> [ABOUT THIS EXERCISE] Filter the entries for the word "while". Copy each line that has it.

(Records from a dataset)
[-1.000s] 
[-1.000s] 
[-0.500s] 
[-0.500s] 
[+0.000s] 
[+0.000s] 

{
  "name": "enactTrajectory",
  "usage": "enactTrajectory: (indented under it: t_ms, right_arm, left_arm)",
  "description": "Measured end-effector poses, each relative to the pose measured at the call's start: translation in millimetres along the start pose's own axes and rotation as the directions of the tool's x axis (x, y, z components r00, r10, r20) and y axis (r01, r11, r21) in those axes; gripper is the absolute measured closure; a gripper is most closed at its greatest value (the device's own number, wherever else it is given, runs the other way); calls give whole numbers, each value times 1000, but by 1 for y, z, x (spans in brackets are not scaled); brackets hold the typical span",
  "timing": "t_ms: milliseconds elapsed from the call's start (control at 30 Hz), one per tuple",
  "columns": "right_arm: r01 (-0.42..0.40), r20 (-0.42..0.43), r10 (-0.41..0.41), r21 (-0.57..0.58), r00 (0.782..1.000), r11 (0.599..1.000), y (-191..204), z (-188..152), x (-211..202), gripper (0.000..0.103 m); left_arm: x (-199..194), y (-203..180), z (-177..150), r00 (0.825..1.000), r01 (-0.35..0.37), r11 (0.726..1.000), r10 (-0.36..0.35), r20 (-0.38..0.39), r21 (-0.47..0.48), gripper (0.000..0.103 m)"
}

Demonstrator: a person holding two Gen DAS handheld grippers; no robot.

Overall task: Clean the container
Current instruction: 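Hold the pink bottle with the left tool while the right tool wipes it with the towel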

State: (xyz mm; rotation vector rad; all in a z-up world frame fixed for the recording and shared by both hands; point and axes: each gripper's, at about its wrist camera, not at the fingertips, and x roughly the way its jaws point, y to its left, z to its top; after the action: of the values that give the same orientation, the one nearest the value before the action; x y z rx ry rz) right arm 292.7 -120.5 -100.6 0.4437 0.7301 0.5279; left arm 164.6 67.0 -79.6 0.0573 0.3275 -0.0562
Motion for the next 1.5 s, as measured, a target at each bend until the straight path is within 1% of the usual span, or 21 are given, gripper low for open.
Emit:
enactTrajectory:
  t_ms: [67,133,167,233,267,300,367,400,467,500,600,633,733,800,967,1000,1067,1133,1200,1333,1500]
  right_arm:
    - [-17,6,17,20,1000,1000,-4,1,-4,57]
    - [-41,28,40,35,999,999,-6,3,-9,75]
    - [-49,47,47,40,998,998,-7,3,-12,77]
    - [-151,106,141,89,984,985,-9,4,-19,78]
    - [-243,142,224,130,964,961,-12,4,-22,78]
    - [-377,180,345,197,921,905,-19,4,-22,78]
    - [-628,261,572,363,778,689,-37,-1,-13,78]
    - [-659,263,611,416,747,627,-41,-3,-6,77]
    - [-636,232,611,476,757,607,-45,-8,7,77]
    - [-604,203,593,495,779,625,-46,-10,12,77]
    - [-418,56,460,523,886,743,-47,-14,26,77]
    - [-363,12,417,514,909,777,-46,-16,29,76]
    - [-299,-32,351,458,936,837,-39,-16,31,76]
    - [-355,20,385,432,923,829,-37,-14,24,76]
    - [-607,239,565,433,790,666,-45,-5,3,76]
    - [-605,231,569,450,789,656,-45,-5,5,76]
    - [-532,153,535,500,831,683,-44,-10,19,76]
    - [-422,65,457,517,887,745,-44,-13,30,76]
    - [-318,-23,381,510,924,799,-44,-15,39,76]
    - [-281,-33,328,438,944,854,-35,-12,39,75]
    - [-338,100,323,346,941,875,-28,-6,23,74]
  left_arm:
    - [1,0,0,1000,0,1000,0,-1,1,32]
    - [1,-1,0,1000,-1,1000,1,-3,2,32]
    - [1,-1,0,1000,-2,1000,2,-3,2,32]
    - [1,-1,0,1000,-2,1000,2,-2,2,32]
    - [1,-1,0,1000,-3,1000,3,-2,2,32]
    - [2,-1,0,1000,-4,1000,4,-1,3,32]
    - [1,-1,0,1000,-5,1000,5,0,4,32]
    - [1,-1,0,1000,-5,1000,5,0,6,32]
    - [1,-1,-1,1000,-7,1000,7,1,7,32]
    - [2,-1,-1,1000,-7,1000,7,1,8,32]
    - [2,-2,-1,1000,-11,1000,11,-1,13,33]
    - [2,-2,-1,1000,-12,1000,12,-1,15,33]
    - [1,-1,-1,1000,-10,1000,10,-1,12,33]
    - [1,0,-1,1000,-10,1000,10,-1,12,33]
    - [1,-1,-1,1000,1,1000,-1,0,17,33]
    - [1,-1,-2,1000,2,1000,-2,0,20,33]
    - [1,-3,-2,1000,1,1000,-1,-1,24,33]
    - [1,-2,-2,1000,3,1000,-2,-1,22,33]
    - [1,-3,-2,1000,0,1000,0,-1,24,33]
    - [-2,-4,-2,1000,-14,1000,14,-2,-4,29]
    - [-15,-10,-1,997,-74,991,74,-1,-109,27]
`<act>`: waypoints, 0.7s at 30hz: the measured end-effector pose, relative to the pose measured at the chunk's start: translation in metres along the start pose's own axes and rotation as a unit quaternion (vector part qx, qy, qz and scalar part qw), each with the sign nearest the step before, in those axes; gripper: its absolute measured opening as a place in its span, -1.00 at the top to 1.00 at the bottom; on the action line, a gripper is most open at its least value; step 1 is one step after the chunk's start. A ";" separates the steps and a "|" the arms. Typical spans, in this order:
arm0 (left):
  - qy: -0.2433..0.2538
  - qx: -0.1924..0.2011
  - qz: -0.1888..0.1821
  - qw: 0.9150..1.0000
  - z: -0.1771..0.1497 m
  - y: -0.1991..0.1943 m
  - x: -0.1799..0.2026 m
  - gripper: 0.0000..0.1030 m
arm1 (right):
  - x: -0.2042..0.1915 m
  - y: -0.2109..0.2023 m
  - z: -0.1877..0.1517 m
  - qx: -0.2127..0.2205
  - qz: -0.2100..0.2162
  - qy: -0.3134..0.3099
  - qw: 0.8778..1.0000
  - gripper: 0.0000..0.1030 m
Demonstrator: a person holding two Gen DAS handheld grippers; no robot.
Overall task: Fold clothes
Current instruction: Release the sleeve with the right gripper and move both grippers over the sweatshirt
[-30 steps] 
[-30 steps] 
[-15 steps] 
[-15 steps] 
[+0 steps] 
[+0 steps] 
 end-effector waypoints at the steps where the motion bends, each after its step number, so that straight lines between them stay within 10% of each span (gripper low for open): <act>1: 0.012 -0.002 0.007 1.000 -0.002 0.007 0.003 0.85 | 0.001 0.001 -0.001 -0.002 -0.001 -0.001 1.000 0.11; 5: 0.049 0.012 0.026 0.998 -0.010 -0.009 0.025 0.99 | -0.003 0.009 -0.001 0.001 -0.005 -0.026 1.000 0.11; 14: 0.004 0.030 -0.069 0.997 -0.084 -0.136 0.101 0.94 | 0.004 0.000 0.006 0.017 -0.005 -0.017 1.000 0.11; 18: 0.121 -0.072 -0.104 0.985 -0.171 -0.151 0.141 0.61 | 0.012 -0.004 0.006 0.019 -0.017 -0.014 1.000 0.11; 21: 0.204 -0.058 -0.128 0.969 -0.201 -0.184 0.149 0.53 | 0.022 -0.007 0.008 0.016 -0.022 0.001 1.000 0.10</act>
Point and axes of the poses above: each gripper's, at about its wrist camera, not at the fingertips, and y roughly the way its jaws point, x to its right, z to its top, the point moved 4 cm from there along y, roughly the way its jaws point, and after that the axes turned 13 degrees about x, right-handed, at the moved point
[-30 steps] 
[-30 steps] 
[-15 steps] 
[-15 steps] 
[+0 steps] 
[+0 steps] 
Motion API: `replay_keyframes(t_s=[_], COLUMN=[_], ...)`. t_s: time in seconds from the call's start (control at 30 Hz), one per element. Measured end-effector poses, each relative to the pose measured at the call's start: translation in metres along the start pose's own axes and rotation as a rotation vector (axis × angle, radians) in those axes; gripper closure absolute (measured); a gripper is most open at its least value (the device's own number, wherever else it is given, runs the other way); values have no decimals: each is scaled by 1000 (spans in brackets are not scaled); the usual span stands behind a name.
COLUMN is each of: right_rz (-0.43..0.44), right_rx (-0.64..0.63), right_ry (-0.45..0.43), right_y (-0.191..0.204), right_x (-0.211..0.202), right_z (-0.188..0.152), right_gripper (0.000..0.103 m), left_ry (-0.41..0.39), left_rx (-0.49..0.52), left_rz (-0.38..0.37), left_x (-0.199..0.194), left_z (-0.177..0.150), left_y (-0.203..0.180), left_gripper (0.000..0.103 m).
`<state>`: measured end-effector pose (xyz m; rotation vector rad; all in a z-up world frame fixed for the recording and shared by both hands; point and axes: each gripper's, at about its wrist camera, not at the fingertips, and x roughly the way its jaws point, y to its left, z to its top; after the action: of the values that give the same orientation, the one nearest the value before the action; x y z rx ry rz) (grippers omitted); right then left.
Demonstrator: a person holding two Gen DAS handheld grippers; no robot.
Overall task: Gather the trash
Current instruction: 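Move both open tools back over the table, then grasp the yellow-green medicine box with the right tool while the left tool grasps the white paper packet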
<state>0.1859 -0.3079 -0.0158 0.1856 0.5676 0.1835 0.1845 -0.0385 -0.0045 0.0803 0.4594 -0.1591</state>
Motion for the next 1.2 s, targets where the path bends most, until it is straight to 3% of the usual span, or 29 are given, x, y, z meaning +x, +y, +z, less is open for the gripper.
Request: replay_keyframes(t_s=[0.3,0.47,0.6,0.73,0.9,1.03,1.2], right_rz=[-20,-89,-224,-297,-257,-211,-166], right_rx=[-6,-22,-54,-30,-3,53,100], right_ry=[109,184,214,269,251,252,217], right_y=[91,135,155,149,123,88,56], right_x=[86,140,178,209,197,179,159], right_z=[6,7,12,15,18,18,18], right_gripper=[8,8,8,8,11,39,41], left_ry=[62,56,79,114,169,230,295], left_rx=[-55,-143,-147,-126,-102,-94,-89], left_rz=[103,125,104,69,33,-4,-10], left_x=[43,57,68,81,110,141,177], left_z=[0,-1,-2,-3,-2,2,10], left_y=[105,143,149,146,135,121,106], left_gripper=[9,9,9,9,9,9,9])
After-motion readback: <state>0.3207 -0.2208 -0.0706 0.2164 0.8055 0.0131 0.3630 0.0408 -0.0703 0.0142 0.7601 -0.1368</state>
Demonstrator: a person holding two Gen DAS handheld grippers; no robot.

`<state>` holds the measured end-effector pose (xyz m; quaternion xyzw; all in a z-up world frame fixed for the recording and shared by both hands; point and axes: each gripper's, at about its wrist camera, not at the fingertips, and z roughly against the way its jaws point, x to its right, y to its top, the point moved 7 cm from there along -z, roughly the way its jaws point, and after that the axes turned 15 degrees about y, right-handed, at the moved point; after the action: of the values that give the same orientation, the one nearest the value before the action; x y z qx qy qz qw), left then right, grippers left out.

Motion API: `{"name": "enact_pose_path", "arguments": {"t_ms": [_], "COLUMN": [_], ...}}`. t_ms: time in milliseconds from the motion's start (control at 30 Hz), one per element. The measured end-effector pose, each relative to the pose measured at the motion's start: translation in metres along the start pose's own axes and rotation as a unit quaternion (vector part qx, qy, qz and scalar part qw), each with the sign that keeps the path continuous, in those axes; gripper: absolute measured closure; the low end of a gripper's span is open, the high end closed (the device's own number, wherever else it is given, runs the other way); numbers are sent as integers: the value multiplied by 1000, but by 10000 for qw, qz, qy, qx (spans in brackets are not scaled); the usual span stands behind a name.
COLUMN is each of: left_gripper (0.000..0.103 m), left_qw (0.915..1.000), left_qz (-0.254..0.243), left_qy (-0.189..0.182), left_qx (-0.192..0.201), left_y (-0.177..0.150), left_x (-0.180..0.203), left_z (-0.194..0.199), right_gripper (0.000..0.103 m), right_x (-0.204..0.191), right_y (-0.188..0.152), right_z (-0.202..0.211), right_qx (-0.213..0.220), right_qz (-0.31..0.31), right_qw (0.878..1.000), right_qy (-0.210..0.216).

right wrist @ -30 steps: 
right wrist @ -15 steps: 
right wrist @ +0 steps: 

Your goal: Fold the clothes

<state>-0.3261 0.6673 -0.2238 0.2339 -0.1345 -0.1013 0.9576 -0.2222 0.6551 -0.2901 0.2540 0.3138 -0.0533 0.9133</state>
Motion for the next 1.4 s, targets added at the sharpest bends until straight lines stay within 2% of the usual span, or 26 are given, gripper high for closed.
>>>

> [SOLVED EXERCISE]
Current instruction: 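Hold the pink bottle with the left tool while the right tool wipes it with the towel
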Current instruction: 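Move both open tools back over the table, then grasp the yellow-green medicine box with the right tool while the left tool grasps the white paper packet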

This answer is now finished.